Laith hanya mengulum senyum. Mendengar celotehan istrinya yang lucu itu.

"Hmm. I don't care," cuek Laith.

"Ihh, Mas kok jahat. Beneran deh, Ai gak bohong," rengek Ai memeluk dan menggoyang lengan Laith.

"Suapin," ucap Laith lugas.

"Hah ?" Cengo Humaira dengan bibir terbuka dan mata membesar.

"Your punishment. Suapin suamimu, Humaira," tukas Laith. No bantah-bantah club.

"Halahh. Mas mau minta suapin aja pake acara hukum menghukum. Sini Ai suapin. Aaa," ujar Humaira terkekeh seraya menyodorkan garpu yang menancap bistik ayam ke mulut suaminya.

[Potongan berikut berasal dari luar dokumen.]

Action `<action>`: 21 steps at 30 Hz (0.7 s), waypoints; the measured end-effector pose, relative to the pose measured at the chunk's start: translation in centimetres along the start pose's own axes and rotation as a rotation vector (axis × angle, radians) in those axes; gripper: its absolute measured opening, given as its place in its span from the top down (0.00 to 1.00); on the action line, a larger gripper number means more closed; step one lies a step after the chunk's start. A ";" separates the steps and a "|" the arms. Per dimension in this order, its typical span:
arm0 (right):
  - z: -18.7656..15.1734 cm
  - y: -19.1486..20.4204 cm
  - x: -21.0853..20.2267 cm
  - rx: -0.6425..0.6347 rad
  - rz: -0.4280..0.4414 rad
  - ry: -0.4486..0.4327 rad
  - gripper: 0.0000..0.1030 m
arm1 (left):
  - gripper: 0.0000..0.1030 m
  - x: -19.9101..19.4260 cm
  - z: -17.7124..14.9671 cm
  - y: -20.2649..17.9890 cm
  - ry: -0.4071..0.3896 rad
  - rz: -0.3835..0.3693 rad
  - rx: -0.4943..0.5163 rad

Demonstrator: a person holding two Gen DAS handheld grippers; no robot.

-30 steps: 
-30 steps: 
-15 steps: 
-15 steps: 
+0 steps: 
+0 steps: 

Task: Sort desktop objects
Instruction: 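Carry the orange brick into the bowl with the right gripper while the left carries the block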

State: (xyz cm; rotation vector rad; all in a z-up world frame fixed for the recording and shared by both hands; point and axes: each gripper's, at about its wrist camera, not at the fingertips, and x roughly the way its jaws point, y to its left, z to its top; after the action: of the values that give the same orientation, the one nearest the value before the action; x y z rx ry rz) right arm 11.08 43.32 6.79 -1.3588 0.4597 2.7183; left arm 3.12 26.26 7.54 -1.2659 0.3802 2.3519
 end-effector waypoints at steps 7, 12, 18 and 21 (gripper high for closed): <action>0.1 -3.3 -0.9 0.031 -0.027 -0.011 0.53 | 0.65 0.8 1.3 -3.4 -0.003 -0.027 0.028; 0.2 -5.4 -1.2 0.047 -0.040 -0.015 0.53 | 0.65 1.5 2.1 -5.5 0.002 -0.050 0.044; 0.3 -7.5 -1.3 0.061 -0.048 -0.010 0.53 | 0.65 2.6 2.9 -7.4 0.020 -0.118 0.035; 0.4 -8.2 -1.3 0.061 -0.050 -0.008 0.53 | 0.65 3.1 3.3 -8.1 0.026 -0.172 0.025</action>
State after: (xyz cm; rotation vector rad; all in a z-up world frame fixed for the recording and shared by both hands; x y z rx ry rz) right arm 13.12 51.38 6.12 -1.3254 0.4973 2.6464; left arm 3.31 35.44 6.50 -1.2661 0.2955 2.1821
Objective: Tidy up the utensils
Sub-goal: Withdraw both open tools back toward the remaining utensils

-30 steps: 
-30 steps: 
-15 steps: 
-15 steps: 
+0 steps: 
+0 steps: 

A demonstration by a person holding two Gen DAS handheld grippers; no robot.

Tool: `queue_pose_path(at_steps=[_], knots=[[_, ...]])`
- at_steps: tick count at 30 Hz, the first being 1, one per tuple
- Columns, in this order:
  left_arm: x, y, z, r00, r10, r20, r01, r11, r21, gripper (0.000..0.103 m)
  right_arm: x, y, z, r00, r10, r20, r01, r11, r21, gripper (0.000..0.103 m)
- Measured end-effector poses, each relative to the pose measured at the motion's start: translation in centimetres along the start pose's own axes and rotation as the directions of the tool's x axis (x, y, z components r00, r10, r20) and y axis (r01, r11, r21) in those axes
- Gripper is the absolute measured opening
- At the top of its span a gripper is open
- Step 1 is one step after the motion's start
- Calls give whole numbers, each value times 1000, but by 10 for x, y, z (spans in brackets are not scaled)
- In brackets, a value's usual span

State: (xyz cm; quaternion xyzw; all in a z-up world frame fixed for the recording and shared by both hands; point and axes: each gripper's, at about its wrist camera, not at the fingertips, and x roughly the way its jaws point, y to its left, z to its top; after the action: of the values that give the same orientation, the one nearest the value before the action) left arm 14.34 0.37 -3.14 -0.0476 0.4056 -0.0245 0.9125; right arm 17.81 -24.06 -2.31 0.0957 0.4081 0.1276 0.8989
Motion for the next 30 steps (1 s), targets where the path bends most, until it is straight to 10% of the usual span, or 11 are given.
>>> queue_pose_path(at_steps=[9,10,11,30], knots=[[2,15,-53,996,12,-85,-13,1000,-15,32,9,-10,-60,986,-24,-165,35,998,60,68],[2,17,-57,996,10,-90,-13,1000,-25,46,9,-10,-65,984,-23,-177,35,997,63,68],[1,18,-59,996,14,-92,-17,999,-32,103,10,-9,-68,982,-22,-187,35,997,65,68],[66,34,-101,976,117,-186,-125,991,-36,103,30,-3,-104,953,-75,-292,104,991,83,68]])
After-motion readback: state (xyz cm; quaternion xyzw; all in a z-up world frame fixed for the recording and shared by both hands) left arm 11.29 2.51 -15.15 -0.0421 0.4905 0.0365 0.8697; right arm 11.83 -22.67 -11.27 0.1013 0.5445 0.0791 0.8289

Laith menerima dengan senang hati. Mereka akhirnya makan sambil suap-suapan. Terkadang Laith sesekali menyuapi Humaira. So sweet. Jadi, kepengen juga.

🍁🍁🍁

"Hari ini Mas ada ngisi pengajian di masjid akbar desa sebelah. Humaira ikut ya ?" Pinta Laith sehabis sholat shubuh berjamaah.

"Kapan, Mas ?" Tanya Humaira sambil melipat mukena.

"Nanti jam 8 pagi. Berangkat jam 7, jalannya lumayan jauh," jawab Laith.

"Iya, Mas. Tapi kita sarapan dulu ya. Mas mau makan apa ?" Tanya Humaira.

"Hmm. Nasi goreng bisa ?" Tanya Laith balik.

"Kecil mah itu," jawab Humaira seraya tertawa. Laith tersenyum.

"Huamira, nanti jangan pakai baju itu ya ke sananya," ucap Laith tiba-tiba.

"Hah ? Kenapa, Mas ? Gak sopan ya ? Perasaan ini gamis masih sopan, panjang juga," bingung Humaira. Gamis merah maroon dengan aksen pita di pinggang. Cocok sekali di badan Humaira.

"You look gorgeous with that dress. I don't want someone else, especially men, to look at you," jujur Laith.

"You are so possesive," tukas Humaira. Namun, tak ayal mengikuti perintah suaminya.

"Yes, I am," jawab Laith enteng.

Humaira hanya menghela nafas. Sabar. Sabar. Orang sabar disayang Tuhan.

"Yang mana ini, Mas aja yang pilih," ujar Humaira membuka pintu lemari lebar-lebar. Laith mengernyit, lalu tangannya bergerak ke abaya hitam polos panjang lurus tanpa model.

"Really ?" Tanya Humaira tak percaya. Pasti nanti dirinya sendiri yang memakai baju model gitu. Sedang jamaah akhwat lain pasti bajunya warna warni.

"Iya, pakai itu aja. Tidak membentuk tubuh. Nice to you," ujar Laith.

"Huftt. Innallahaa ma'ash shobiriin," ucap Humaira seraya mengelus dada.

🍁🍁🍁

Seusai sarapan, merekapun berangkat dengan mobil Range Rover putih milik Laith. Tak terasa, perjalanan yang lumayan jauh itu terlewati dengan obrolan ringan.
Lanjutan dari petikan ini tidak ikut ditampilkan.